History & Purpose
After James Madison graduated from Princeton in 1771, he remained for a year of "graduate work" to study Hebrew with President John Witherspoon. In the following decades, other promising students were permitted to stay on after receiving the bachelor's degree, but it was not until 1869 that graduate education at Princeton systematically began to take shape. In that year, three fellowships were established as an experiment to encourage outstanding members of the senior class to continue their studies. The terms of the awards (in mathematics, classics and philosophy) were considered rather bold in education circles; they were given after competitive examinations, and each fellow was free to choose where and how he could most profitably spend his year. (The fellow in philosophy, for example, elected to work under President James McCosh at Princeton.) In 1879, Princeton conferred its first earned doctorates on James F. Williamson and William Libby (both B.A. 1877).
In this modest beginning several significant, basic principles were at work: careful selection of candidates, latitude for the students in their programs of study, accessibility of the faculty, and willingness to experiment. These principles have governed the evolution of graduate education at Princeton since the formal establishment of the Graduate School in 1900.
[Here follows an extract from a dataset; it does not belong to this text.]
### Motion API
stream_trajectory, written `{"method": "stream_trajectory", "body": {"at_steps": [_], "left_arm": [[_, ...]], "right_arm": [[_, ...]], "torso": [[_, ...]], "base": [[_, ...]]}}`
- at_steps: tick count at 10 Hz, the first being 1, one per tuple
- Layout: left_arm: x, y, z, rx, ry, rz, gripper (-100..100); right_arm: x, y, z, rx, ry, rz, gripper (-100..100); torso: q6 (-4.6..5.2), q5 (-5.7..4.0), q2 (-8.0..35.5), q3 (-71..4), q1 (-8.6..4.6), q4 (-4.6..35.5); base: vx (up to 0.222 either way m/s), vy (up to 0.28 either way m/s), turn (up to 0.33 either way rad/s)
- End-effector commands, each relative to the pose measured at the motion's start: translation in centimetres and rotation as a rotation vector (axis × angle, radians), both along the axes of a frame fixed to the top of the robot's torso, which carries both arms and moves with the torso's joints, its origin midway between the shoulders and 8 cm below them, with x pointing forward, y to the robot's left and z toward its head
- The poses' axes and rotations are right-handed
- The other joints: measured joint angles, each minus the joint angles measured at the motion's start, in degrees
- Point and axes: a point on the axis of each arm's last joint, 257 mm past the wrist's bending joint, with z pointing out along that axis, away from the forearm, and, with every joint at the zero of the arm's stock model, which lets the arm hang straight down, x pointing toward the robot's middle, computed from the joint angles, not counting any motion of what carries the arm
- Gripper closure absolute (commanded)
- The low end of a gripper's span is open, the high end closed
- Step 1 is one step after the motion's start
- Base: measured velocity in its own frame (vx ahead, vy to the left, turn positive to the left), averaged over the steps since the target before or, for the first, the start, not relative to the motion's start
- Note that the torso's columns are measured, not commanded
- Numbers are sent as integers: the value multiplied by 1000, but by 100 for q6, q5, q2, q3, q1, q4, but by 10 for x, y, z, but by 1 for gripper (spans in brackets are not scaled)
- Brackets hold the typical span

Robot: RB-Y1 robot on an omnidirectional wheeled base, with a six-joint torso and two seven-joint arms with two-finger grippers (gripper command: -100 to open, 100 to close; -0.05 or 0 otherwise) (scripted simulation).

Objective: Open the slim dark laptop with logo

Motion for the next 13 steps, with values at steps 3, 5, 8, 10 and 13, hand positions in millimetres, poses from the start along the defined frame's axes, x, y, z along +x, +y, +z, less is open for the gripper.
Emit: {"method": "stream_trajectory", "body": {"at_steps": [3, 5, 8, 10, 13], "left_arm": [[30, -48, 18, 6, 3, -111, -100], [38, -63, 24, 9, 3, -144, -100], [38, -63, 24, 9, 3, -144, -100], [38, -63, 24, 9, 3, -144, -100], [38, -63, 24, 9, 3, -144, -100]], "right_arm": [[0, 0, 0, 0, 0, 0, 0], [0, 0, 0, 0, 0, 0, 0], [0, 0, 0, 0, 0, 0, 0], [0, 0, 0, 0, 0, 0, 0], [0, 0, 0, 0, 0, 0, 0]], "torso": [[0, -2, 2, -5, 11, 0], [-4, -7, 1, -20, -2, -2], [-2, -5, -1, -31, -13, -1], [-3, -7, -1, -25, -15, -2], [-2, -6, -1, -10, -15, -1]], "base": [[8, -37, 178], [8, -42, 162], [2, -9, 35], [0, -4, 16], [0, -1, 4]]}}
The primary purpose of the Graduate School is to prepare scholars and researchers to master the content and methods of their special subjects, especially those who give promise of continuing development because they want to create knowledge and communicate it widely. After completing an intensive program of study, graduates should be able to claim professional standing in their chosen fields. The larger design of graduate education at Princeton is to establish the individual's permanent relationship to learning.